Today's writing notes:
Working on: Revising On Borrowed Wings
Major prose fixes I've been working on:
- Getting rid of the dreaded "was" as much as possible. It's a repetitive and dulling verb, especially in descriptive prose, and the less you use it, the better. (Not to say that you should bend over backwards constructing unnatural-sounding sentences, but if you exercise your creativity, you'll find that you need "was" a lot less than you might think.)
- Changing passive verbs ("-ing") to active verbs ("-ed"). It makes prose stronger, plus it automatically eliminates a lot of instances of the deplorable "was".
- Cutting out a lot of extraneous information. For example, in chapter 6, Nimbus is mentally torn between the excitement of getting to pilot Eloreth, the strangeness of the whole situation, unease about Parshakian that she's trying to squelch, and homesickness and missing her dad, but I've found that multiple paragraphs rehashing these emotions and thoughts interspersed with the action makes the pacing feel odd, and tends to bore me as a reader with character information I already know.
So I'm trying to trim these things down, while leaving sparse reminders where I feel it is appropriate, such as Nimbus wishing her dad was there to see her when she leaves the hangar with Eloreth. Maybe this is just a personal writing preference, but I usually like to let characters' actions and dialogue speak for their mental state, unless they are undergoing a purposely placed bout of introspection. I want the reader to be actively engaged in putting together the pieces of the story and not have to be blatantly told everything, because as a reader I find that boring and effortless.

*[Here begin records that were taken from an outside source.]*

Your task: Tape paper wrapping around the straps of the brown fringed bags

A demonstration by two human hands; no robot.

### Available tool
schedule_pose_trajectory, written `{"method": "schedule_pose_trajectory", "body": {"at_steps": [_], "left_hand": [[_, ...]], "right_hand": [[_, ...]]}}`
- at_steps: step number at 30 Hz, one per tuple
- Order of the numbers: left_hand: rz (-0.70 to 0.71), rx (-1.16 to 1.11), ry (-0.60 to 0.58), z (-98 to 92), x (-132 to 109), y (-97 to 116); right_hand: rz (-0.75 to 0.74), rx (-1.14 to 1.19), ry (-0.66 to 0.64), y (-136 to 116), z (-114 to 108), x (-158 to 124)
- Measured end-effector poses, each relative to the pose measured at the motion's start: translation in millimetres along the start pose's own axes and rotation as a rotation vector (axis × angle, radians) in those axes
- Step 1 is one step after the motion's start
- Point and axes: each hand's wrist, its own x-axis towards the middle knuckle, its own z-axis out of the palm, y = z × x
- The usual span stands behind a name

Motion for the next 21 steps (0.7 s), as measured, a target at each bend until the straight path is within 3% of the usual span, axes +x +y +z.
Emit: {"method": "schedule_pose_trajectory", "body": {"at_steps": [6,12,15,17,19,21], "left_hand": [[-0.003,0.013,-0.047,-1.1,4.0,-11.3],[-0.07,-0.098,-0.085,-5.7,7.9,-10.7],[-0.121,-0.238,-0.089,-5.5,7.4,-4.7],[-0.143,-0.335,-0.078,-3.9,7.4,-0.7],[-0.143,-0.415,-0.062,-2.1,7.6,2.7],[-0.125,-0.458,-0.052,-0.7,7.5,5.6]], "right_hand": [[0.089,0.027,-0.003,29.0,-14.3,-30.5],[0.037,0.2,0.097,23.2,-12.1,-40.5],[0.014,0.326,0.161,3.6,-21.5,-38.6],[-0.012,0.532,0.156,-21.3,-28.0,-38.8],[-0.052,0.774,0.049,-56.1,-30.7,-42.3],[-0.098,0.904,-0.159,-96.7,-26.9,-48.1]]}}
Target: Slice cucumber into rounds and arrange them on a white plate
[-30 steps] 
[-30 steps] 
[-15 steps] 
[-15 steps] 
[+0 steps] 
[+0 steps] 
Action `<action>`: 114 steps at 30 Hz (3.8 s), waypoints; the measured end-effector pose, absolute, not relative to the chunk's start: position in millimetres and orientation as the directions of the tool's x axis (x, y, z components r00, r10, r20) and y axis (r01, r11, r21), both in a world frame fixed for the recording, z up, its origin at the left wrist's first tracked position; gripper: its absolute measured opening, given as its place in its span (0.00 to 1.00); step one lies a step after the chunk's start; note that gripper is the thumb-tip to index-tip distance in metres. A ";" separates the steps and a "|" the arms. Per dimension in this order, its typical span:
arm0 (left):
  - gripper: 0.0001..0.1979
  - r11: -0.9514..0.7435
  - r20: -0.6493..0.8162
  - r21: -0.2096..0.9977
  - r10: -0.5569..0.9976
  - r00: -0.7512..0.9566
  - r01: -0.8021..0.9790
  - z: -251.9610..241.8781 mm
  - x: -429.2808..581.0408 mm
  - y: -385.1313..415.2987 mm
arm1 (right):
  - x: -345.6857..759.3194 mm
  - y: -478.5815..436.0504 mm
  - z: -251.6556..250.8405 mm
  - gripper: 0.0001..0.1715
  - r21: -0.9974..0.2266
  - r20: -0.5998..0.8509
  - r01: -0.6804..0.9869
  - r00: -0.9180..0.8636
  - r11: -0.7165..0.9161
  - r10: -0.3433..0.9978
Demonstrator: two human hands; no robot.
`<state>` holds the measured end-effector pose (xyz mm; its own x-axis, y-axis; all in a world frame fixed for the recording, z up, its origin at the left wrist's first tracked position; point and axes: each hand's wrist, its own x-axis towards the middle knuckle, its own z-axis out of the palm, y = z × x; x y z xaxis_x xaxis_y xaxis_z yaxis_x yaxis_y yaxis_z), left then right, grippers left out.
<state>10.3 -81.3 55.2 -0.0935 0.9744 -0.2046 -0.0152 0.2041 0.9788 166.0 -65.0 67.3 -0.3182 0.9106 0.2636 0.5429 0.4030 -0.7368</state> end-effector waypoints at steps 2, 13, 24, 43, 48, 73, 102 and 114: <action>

It's been said that the difference between art and entertainment is that art challenges people and invites them to think, and while I'm not pretentious enough to call my writing art, I do want readers to have a dialogue with the book and as a result come away with new insights about themselves and about life. I don't think that's too much to ask.
(Although, I have gone too far at times and made my prose too abstract and vague, so I kinda have to remember that just because something makes sense in my head doesn't mean other people will connect the dots in the same way. That's what editors are for.)